Выбрать главу

Александр Куряев

Как Human Action была переведена и издана в России

Сегодня наш гость — один из нас.

В конце 2000 года на прилавках появился русский перевод «Человеческой деятельности» Людвига фон Мизеса, а в самом начале года — переведенная на русский язык «Теория и история» этого же автора. Одновременно с «Теорией и историей» вышла книга американского экономиста Израэла Кирцнера «Конкуренция и предпринимательство». Всеми этими изданиями мы обязаны одному и тому же человеку — Александру Куряеву. Когда я задумал выпускать сей общеполезный журнал, я пригласил его в редакционную коллегию. Он согласился. Разумеется, я не мог отказать себе в удовольствии расспросить его о книгах, которые он выбрал для перевода, о его отношении к их авторам, вообще о том, как могла придти в голову сама идея — познакомить с ними российских читателей. Для меня издание этих книг в нашей стране подобно изданию книги Коперника в птолемеевском мире. Проблема даже не в адекватности преобладающей картины устройства Вселенной. Проблема в том, что в птолемеевском мире теоретические вопросы (такие, как вопрос об устройстве Вселенной) и вопросы прикладные (такие, как вопросы о механике вращения светил и материале, из которого сделаны небесные сферы), считаются давно решенными и не вызывают никакого интереса.

Григорий Сапов

Григорий Сапов. Здравствуйте, Александр Викторович. Начнем с начала. Расскажите, пожалуйста, как вы пришли к решению переводить книгу Мизеса? И еще — как вы с ней познакомились?
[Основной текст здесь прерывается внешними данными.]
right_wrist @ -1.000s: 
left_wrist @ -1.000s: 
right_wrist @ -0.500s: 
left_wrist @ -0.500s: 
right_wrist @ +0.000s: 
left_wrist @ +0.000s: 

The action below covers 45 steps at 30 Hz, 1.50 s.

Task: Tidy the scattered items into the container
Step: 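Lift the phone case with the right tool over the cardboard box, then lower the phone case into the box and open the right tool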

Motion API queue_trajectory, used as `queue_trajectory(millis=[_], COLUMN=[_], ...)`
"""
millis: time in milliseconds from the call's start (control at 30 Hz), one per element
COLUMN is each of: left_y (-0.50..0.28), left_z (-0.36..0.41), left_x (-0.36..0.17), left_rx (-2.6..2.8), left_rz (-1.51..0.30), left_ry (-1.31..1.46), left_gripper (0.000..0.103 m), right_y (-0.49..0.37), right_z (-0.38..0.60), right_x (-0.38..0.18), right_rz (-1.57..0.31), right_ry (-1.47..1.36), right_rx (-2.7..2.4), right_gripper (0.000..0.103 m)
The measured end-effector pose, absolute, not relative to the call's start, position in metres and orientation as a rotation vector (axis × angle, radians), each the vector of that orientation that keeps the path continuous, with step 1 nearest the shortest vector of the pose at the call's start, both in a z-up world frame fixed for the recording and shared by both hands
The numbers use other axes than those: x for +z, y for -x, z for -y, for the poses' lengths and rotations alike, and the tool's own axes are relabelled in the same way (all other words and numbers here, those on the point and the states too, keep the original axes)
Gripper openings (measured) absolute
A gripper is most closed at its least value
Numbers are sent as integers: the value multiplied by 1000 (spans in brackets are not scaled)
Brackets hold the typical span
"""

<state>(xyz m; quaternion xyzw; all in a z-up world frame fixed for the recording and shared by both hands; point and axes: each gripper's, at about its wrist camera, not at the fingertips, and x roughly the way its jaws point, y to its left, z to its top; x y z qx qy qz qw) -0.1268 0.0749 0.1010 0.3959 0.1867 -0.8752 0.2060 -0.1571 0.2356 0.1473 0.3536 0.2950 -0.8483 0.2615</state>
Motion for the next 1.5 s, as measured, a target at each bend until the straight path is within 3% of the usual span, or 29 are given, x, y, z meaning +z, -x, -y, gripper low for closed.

Александр Куряев. В апреле 1997 года я закончил предыдущий проект и нужно было решать, что делать дальше. Я давно хотел заняться систематическим изучением экономической теории. Но стандартные переводные американские учебники, занимающие почти целую полку, как-то не вдохновляли. Пролистав их тогда заново, я еще раз в этом убедился. Тогда я взял толстую книгу с многообещающим подзаголовком “A Treatise on Economics” (Трактат по экономической теории), посмотрел содержание, увидел там много интересующих меня слов: prices, exchange, market, interest, wages, и, что немаловажно, такие философские (как я тогда считал) понятия, как epistemological problems of…, time, uncertainty. С одной стороны, анализ элементарных категорий — “Chapter IV. A First Analysis Of The Category Of Action” (Глава IV. Первичный анализ категории деятельности), с другой стороны — “Chapter VIII. Human Society” (Глава VIII. Человеческое общество). Причем, слова «с одной стороны» и «с другой стороны» следует понимать буквально: в оглавлении английского издания эти главы помещались на соседних страницах разворота. То есть, «два в одном», философия и экономическая теория в одном флаконе. Это было особенно интересно. Системная картина мира, предлагавшаяся марксизмом, требовала такой же системной замены. Забегая вперед, следует сказать, что надежды полностью оправдались.

Гр. С. Из ваших слов можно заключить, что марксизм был для вас чем-то значимым. Как это произошло?

А.К. Как говорится, ничего личного. Просто марксизм был теорией, претендующей на объяснение всего в жизни общества. При этом он же был единственно доступной общественной теорией. «Единственно верное учение», как вы помните. Прежде чем выносить оценки, надо было разобраться. Вот я и пытался. Я ведь учился в техническом вузе в Челябинске. Альтернативы просто не было. А эта проблема мне была интересна. Интерес был вполне академическим — полученное мной инженерно-экономическое образование к изучению общественных наук не обязывало. Это даже громко сказано — «инженерно-экономическое образование». На самом деле я обучался по специальности «инженер по организации автотранспортных перевозок», а проще говоря, «грузи больше — вози дальше».

Конечно, мне повезло со временем. Политэкономию социализма я изучал по публицистике 1987–1989 гг., читая все толстые журналы и несколько газет, а также все выходившие тогда книги по экономической реформе и истории СССР 1920-х-70-х годов. Но все это происходило под лозунгом защиты истинного марксизма, очищения от его искажений. Табу снимались очень медленно. Вспомните, еще в 1989-м году (я как раз тогда окончил институт) их было полно.

Потом о марксизме просто забыли, сказав, что он не прошел проверку практикой. Остался, однако, вопрос: а кто-нибудь у нас видел его теоретическое опровержение? В этой сфере исторический опыт не может ничего ни доказать, ни опровергнуть. Многие и сегодня пытаются его творчески развивать. Посмотрите на писателей, пишущих о том, что им видится «за пределами экономического общества». Читателю сообщают, что «автор предлагает новую парадигму осмысления экономических процессов, с середины 70-г годов изменяющих облик современной цивилизации». А в фундаменте этой «новой парадигмы» — старый марксизм. И это не история мысли, а модные сегодня теории постиндустриального общества, к которому так все стремятся.